Laser texturing is increasingly gaining attention in the field of metal alloys due to its ability to improve surface properties, particularly in steel alloys. However, the input parameters of the technology must be carefully controlled to achieve the desired surface roughness. Roughness is critical to the activation of the surface before further bonding operations, and it is often assessed using several parameters such as Ra, Rt, Rz, and Rv. This surface activation affects the properties of the metal alloy in terms of wettability, which has been evaluated by the deposition of ethylene glycol droplets through a contact angle. This allowed a direct relationship to be established between the final roughness, the wettability of the surface and the texturing parameters of the alloy. This raises the interest of being able to predict the behaviour in terms of roughness and wettability for future applications in improving the behaviour of metallic alloys. In this research, a comparative analysis between Response Surface Models (RSM) and predictive models based on Artificial Neural Networks (ANN) has been conducted.

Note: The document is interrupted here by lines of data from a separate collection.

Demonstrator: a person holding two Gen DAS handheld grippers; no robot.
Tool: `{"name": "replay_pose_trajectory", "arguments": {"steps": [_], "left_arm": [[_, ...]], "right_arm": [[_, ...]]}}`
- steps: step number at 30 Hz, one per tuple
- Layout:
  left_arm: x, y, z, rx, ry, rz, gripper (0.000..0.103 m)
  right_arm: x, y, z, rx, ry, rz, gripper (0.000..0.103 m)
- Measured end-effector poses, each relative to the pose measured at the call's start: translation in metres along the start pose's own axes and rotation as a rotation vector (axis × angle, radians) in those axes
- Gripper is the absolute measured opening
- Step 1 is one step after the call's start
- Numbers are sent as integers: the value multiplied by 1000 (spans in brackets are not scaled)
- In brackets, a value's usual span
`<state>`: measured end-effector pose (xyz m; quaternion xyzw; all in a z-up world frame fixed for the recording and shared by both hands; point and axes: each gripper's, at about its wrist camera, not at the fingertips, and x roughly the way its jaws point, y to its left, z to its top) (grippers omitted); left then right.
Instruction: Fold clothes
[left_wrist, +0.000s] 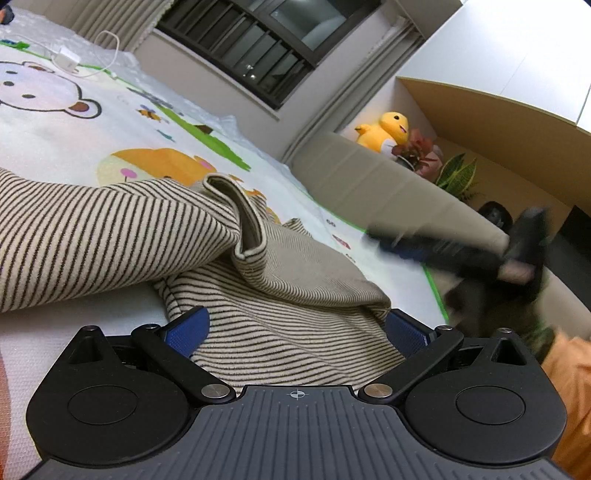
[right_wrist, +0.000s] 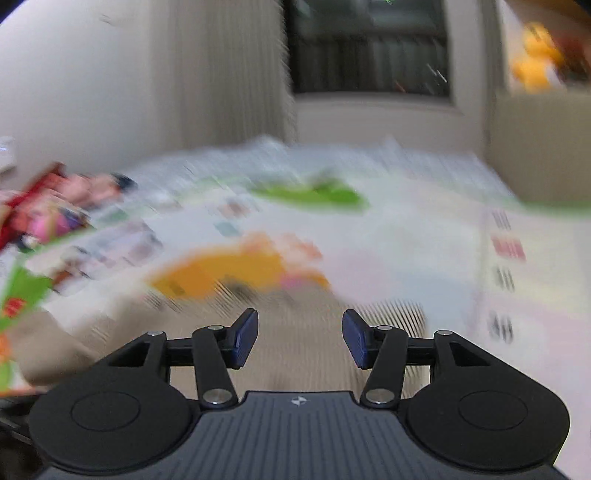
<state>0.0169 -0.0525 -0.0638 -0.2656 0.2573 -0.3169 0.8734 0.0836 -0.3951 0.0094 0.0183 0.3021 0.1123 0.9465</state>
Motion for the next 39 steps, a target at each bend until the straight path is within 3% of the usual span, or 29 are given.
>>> {"name": "replay_pose_trajectory", "arguments": {"steps": [2,6,9,11,13,18,21,25,31,35,36,37,38,39], "left_arm": [[1,0,1,1,4,4,103],[4,-4,4,15,35,30,103],[8,-9,16,48,87,67,103],[0,-12,33,143,54,186,103],[-19,-2,53,159,-25,332,103],[-88,38,98,35,-236,577,103],[-124,56,109,-27,-287,661,103],[-142,79,109,-162,-259,652,103],[-116,107,103,-296,-181,535,101],[-89,126,112,-363,-225,590,100],[-82,127,116,-349,-231,609,94],[-74,126,119,-328,-219,625,80],[-66,125,122,-308,-192,639,33],[-59,125,124,-298,-162,638,8]], "right_arm": [[23,-22,-25,74,84,-53,42],[10,-50,-52,197,-18,22,38],[4,-41,-58,120,-24,-4,38],[2,-41,-59,118,-35,-1,38],[2,-44,-61,134,-44,7,38],[1,-41,-61,113,-53,-1,40],[2,-41,-61,111,-53,3,43],[2,-40,-61,107,-57,4,45],[0,-37,-62,95,-67,-3,47],[0,-36,-63,88,-72,-1,49],[0,-37,-63,92,-73,2,50],[0,-38,-63,97,-74,7,50],[-1,-39,-62,106,-73,14,50],[-3,-41,-61,120,-76,18,50]]}}
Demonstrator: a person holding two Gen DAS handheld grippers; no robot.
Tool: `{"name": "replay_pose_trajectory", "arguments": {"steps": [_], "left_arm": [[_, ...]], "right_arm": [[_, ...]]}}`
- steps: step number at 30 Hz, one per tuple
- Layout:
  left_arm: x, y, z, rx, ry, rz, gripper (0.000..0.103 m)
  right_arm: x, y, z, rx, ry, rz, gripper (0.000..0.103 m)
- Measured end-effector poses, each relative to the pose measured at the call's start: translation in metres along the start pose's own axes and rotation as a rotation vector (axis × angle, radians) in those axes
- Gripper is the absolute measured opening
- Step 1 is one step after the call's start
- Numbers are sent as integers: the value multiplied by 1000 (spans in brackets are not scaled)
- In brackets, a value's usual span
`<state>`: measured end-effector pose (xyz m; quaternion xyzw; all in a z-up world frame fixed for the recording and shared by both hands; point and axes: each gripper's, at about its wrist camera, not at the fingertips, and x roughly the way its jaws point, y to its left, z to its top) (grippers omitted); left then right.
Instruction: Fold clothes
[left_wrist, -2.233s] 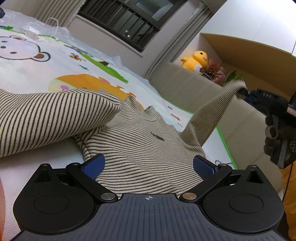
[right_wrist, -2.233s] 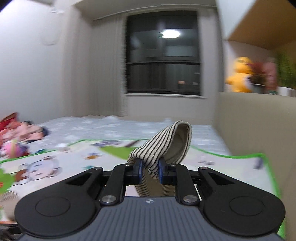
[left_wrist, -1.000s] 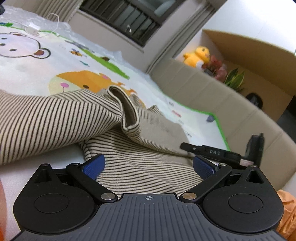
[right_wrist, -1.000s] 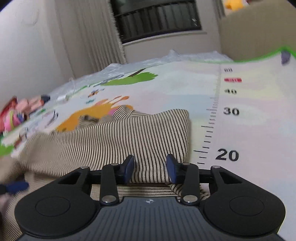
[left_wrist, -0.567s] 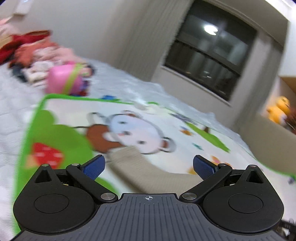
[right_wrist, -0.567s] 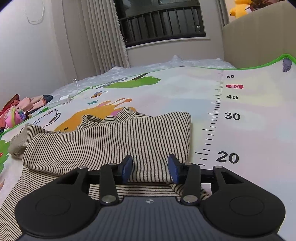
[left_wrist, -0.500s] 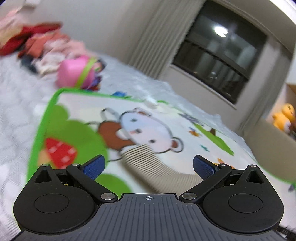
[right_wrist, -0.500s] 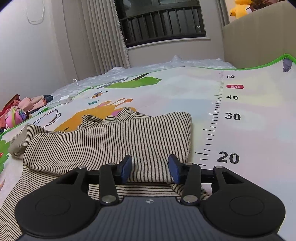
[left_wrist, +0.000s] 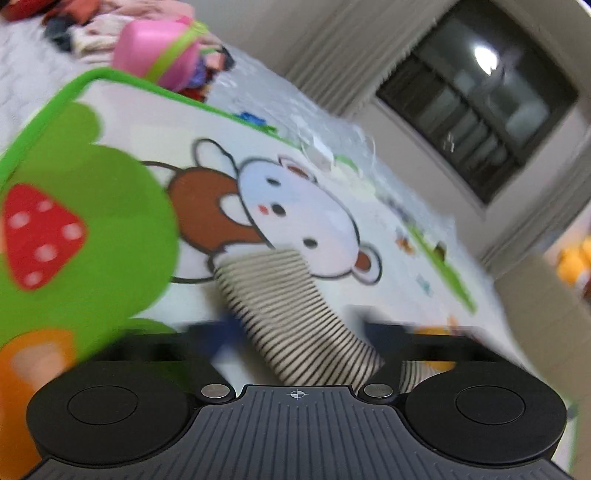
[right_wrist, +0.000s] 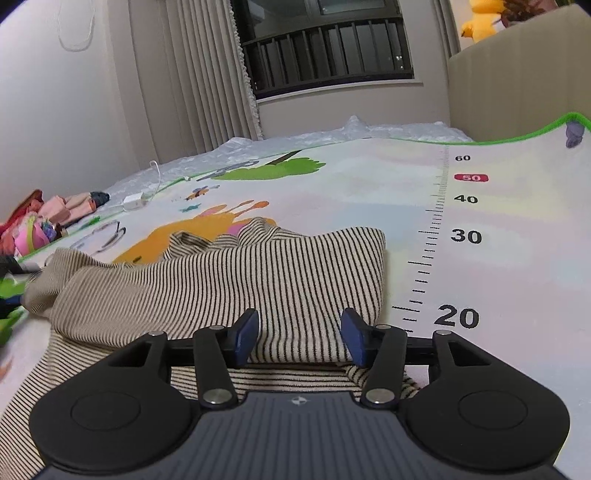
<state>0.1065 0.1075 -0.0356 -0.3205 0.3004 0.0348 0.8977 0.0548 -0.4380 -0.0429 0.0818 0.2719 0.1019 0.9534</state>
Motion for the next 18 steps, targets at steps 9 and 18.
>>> {"name": "replay_pose_trajectory", "arguments": {"steps": [9,18], "left_arm": [[-86,-106,39,255,-244,-130,10],[-140,-246,10,426,-332,-315,10]], "right_arm": [[-68,-82,13,59,-204,-122,77],[-71,-166,-30,486,-230,-29,78]]}}
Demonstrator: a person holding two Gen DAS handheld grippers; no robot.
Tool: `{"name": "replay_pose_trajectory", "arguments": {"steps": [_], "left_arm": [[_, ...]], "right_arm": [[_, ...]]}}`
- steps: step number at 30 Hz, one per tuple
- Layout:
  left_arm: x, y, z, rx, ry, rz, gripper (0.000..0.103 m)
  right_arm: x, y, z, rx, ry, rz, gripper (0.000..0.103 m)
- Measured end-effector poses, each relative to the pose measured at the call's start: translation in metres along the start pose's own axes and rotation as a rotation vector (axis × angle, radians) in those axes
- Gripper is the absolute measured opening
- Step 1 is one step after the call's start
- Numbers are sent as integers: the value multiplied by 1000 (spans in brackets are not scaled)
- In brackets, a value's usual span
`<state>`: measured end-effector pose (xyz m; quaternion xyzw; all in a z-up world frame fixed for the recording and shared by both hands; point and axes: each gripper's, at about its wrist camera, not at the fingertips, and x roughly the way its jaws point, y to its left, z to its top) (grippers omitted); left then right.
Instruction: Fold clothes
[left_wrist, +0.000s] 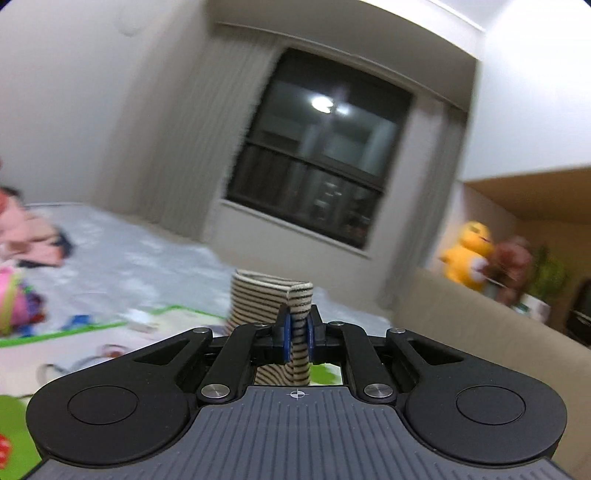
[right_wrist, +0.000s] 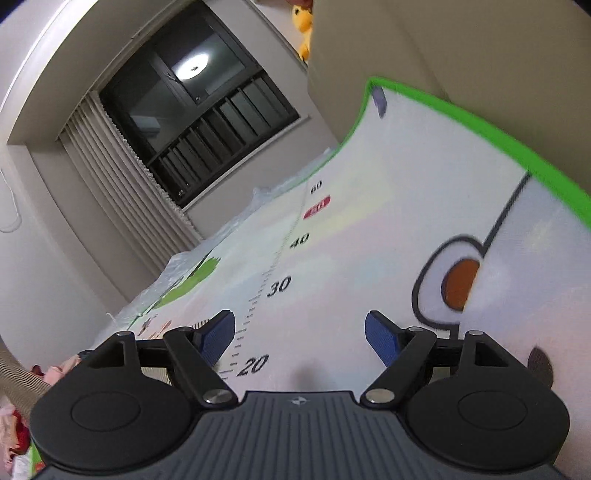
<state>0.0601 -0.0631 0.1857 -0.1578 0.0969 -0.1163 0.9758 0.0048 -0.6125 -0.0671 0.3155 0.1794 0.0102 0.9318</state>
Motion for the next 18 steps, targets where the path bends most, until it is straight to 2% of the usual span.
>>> {"name": "replay_pose_trajectory", "arguments": {"steps": [7,9,11,13,15,18], "left_arm": [[60,-107,-63,23,198,-226,10],[71,-127,-80,18,237,-272,21],[79,-138,-92,4,267,-315,24],[83,-142,-98,-12,287,-343,35],[84,-142,-100,-17,288,-346,56],[79,-123,-103,-11,290,-314,58]], "right_arm": [[0,5,-3,-39,2,45,80],[1,3,-2,-28,9,50,80],[3,1,-2,-19,13,54,80],[5,0,-2,-17,20,58,80],[5,0,-3,-18,28,58,81],[7,1,-2,-22,38,53,81]]}}
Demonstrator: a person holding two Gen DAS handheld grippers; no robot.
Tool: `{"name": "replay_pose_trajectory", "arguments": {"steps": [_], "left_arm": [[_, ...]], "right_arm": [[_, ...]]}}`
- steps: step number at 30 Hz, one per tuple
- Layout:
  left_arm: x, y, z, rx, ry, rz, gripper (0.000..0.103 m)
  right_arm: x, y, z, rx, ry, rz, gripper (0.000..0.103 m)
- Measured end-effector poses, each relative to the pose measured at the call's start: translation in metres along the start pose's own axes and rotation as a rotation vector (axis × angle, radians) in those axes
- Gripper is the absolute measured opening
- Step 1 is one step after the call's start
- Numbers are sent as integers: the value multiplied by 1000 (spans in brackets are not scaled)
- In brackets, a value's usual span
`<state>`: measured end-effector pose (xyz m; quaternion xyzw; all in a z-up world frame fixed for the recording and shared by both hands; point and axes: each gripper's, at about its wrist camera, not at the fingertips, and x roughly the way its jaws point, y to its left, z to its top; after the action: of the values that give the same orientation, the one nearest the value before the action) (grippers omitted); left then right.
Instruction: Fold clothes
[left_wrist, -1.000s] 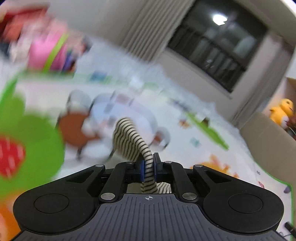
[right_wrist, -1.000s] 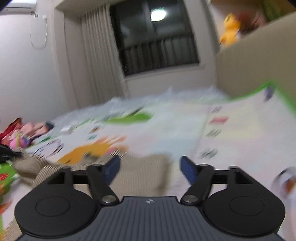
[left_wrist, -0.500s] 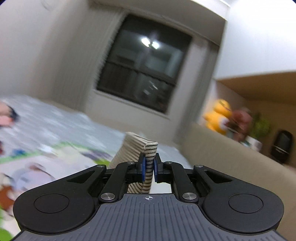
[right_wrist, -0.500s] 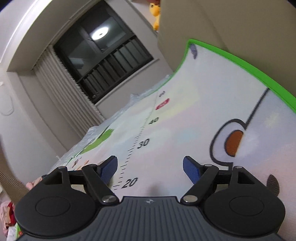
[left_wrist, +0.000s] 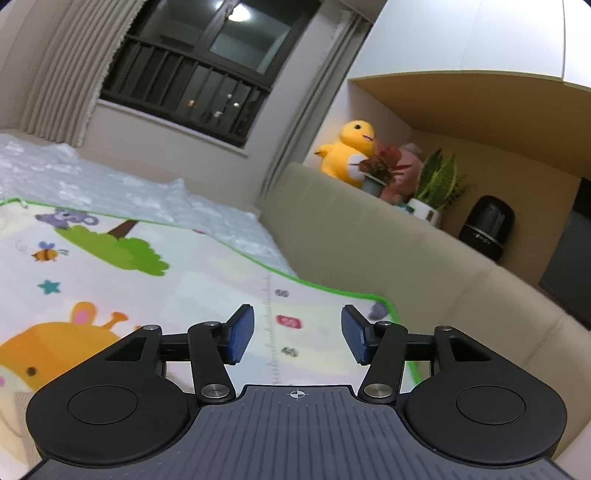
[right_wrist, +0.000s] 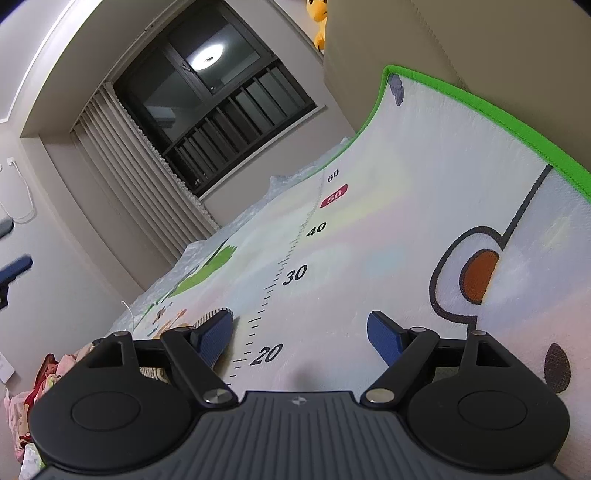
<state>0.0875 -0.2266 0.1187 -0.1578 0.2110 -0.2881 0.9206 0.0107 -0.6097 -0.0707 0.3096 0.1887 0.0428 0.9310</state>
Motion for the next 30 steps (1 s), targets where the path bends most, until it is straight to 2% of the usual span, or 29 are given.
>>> {"name": "replay_pose_trajectory", "arguments": {"steps": [3,6,8,11,13,14,16,18,22,24,27,30], "left_arm": [[-13,29,-19,7,40,110,58],[-31,62,-49,17,75,219,58],[-43,79,-70,20,94,259,61],[-54,100,-93,-3,134,288,68],[-59,109,-100,-15,152,302,70],[-60,112,-100,-17,153,309,72],[-65,116,-98,-16,149,316,79],[-67,118,-94,-14,139,311,84],[-65,122,-91,-31,129,288,86],[-64,123,-91,-36,126,277,88],[-63,122,-91,-41,124,265,91],[-63,118,-91,-41,120,249,91]], "right_arm": [[2,5,1,-23,19,-17,79],[8,39,3,-198,60,-38,73],[15,73,2,-348,73,-19,73],[39,115,-1,-390,164,79,73],[66,133,-9,-404,241,71,69],[76,140,-15,-439,269,45,64],[87,157,-23,-513,304,22,25],[83,173,-24,-586,293,43,5],[65,201,3,-636,170,89,4],[64,201,13,-636,140,76,4],[79,182,11,-642,159,-6,4],[99,147,-13,-644,258,-102,5]]}}
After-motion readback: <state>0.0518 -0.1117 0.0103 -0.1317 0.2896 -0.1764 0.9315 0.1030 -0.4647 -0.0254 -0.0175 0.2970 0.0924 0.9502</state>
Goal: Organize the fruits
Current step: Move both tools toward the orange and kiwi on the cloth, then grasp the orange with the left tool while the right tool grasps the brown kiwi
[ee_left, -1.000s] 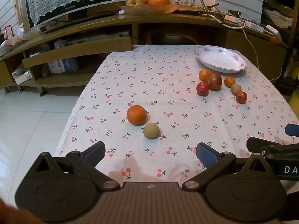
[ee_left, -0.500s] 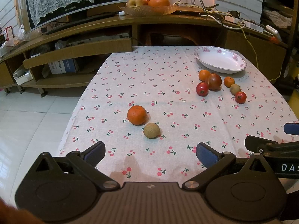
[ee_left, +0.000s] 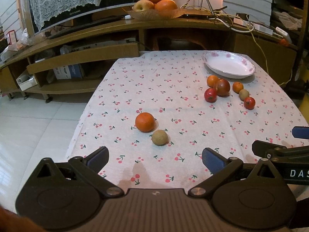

The model based on neural networks was able to predict all the output variables with a fit greater than 90%., improving that obtained by RSM. The model obtained by ANN allows a greater adaptability to the variation of results obtained, reaching deviations close to 0.2 μm. The influence of input parameters, in particular power and scanning speed, on the achieved roughness and surface wettability has been figured out by contact angle measurements. This increases its surface activation in terms of wettability. Superhydrophilic surfaces were achieved by setting the power to 20 W and scanning speed to ten mm/s. In contrast, a power of 5 W and a scanning speed of 100 mm/s reduced the roughness values.